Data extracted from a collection
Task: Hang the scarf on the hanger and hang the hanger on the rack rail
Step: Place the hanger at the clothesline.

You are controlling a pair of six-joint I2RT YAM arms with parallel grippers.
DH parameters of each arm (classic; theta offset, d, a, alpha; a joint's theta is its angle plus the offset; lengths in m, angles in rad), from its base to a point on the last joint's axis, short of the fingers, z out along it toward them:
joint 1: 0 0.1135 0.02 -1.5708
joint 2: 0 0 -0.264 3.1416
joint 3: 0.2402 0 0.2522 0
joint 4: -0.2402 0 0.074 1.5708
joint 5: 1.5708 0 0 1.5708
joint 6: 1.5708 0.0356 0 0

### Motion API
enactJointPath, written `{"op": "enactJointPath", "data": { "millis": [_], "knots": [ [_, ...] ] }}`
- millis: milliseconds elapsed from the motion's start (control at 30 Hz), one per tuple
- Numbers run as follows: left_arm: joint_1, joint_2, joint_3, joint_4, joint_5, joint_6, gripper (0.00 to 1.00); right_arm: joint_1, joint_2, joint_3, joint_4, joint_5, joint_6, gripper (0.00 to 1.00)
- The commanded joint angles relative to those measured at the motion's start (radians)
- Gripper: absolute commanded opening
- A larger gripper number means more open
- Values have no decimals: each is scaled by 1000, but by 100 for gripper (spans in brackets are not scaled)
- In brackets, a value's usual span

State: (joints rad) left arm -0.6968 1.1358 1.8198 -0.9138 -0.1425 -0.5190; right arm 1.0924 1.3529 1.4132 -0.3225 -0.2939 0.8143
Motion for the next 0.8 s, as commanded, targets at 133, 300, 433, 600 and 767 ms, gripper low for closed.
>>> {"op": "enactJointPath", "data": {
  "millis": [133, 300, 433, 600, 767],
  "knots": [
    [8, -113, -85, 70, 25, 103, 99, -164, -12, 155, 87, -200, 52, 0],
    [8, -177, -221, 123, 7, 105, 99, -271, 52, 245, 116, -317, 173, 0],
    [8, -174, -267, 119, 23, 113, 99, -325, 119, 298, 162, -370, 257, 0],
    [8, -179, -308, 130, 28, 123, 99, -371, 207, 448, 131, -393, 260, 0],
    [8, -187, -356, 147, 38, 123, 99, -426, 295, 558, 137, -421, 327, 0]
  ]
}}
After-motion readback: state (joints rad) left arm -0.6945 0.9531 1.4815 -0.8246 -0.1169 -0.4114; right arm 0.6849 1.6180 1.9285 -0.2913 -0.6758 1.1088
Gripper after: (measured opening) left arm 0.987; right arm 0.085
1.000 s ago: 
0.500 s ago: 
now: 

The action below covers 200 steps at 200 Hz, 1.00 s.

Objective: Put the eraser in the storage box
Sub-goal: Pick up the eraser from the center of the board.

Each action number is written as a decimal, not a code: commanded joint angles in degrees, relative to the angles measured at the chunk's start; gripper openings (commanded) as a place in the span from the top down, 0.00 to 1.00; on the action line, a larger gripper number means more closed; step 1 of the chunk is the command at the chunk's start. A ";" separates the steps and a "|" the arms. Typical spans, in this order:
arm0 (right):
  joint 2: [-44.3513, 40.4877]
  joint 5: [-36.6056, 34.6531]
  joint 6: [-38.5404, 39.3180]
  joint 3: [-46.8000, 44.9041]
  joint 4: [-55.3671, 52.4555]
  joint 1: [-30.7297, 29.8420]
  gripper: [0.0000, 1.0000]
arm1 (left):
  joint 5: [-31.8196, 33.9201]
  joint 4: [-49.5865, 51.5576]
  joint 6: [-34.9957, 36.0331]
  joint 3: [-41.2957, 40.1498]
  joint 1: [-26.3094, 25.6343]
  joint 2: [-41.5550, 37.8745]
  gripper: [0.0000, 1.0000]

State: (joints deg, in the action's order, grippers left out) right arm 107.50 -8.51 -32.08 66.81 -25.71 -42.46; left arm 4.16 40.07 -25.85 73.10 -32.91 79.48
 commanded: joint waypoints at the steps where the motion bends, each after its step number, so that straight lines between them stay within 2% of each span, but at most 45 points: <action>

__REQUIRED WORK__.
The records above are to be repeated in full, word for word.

__SOLUTION TO THIS PROBLEM__.
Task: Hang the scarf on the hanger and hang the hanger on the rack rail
Step: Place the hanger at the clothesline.

You are controlling a pair of six-joint I2RT YAM arms with parallel grippers.
DH parameters of each arm (classic; theta offset, d, a, alpha; a joint's theta is its angle plus the offset; lengths in m, angles in rad), from its base to a point on the last joint's axis, short of the fingers, z out along it toward them:
joint 1: 0 0.1135 0.02 -1.5708
joint 2: 0 0 -0.264 3.1416
joint 3: 0.2402 0 0.2522 0
joint 4: -0.2402 0 0.074 1.5708
joint 5: 1.5708 0 0 1.5708
joint 6: 1.5708 0.0356 0 0

### Motion API
enactJointPath, written `{"op": "enactJointPath", "data": { "millis": [_], "knots": [ [_, ...] ] }}`
- millis: milliseconds elapsed from the motion's start (control at 30 Hz), one per tuple
- Numbers run as follows: left_arm: joint_1, joint_2, joint_3, joint_4, joint_5, joint_6, gripper (0.00 to 1.00); right_arm: joint_1, joint_2, joint_3, joint_4, joint_5, joint_6, gripper (0.00 to 1.00)
- The commanded joint angles relative to those measured at the motion's start (radians)
- Gripper: absolute commanded opening
- A larger gripper number means more open
- Values have no decimals: each is scaled by 1000, but by 100 for gripper (spans in brackets are not scaled)
- In brackets, a value's usual span

State: (joints rad) left arm -0.6968 1.1358 1.8198 -0.9138 -0.1425 -0.5190; right arm 1.0924 1.3529 1.4132 -0.3225 -0.2939 0.8143
Motion for the next 0.8 s, as commanded, targets at 133, 300, 433, 600 and 767 ms, gripper low for closed.
>>> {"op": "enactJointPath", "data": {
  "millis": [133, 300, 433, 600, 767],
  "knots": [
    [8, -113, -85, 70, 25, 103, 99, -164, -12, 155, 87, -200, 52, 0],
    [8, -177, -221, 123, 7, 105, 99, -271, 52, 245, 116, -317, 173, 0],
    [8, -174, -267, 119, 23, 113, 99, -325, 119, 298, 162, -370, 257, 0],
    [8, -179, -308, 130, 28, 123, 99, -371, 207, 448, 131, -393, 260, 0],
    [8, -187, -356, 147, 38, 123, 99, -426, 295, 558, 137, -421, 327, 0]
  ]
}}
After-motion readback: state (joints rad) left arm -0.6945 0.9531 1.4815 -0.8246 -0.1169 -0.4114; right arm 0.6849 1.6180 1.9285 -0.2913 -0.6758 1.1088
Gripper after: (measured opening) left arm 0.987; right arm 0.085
1.000 s ago: 
0.500 s ago: 
now: 

The action below covers 200 steps at 200 Hz, 1.00 s.

Objective: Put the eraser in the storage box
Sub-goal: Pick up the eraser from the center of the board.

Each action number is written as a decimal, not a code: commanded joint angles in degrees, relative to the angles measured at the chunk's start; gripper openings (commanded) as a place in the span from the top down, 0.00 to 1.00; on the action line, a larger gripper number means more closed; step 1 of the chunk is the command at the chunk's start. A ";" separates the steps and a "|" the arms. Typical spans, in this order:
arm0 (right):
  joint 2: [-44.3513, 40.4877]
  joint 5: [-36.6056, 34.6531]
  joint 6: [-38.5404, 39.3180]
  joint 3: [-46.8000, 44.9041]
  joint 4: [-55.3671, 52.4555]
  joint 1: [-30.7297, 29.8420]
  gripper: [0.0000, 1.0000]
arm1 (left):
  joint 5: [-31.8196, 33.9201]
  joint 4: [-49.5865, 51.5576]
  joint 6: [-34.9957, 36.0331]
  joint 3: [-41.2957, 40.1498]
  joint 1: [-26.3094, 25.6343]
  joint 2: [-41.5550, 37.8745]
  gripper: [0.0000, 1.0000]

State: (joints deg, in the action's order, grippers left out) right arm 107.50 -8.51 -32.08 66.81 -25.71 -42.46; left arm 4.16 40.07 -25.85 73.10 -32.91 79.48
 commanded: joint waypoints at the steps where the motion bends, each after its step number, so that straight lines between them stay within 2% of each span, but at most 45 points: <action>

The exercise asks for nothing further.